» **Aim of the exercise**: An exact, line-by-line copy is needed, beginning at the line with "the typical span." and ending at the last line of the listing below.

» **Source material**:

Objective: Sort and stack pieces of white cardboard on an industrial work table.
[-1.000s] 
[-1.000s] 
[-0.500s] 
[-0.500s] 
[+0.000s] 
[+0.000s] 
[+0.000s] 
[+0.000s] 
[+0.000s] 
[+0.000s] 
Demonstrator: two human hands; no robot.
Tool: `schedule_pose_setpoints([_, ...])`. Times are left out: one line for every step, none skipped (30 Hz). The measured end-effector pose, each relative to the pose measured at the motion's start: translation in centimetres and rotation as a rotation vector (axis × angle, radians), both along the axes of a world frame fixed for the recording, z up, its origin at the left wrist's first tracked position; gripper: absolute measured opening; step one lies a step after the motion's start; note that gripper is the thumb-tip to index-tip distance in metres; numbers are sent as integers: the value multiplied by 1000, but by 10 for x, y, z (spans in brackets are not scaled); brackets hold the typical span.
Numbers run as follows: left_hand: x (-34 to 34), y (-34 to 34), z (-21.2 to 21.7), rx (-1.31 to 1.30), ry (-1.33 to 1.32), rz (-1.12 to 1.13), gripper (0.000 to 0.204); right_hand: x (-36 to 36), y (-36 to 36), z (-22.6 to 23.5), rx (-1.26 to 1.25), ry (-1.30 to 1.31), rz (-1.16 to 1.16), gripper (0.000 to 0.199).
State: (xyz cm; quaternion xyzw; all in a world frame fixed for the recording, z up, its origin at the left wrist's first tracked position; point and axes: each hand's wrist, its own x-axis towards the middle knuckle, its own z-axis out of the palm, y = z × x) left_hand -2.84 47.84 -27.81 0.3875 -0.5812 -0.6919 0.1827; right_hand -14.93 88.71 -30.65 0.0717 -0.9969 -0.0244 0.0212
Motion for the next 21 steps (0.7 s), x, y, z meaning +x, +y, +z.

» **Output of the exercise**:
Tool: `schedule_pose_setpoints([_, ...])`. Times are left out: one line for every step, none skipped (30 Hz). The measured end-effector pose, each relative to the pose measured at the motion's start: translation in centimetres and rotation as a rotation vector (axis × angle, radians), both along the axes of a world frame fixed for the recording, z up, its origin at the left wrist's first tracked position; gripper: absolute measured opening; step one lies a step after the motion's start; note that gripper is the thumb-tip to index-tip distance in metres; numbers are sent as integers: the value multiplied by 1000, but by 10 for x, y, z (spans in brackets are not scaled); brackets hold the typical span.
Numbers run as follows: left_hand: x (-34 to 34), y (-34 to 34), z (-21.2 to 21.7), rx (-1.31 to 1.30), ry (-1.33 to 1.32), rz (-1.12 to 1.13), gripper (0.000 to 0.204); right_hand: x (-36 to 36), y (-36 to 36), z (-22.6 to 23.5), rx (-1.26 to 1.25), ry (-1.30 to 1.31), rz (-1.16 to 1.16), gripper (0.000 to 0.199).
State: (xyz cm; quaternion xyzw; all in a world frame fixed for the recording, z up, its origin at the left wrist's first tracked position; point and axes: each hand's wrist, its own x-axis towards the middle knuckle, its own z-axis out of the palm, y = z × x) left_hand -2.84 47.84 -27.81 0.3875 -0.5812 -0.6919 0.1827; right_hand -14.93 88.71 -30.65 0.0717 -0.9969 -0.0244 0.0212
Motion for the next 21 steps (0.7 s), x, y, z meaning +x, +y, +z.

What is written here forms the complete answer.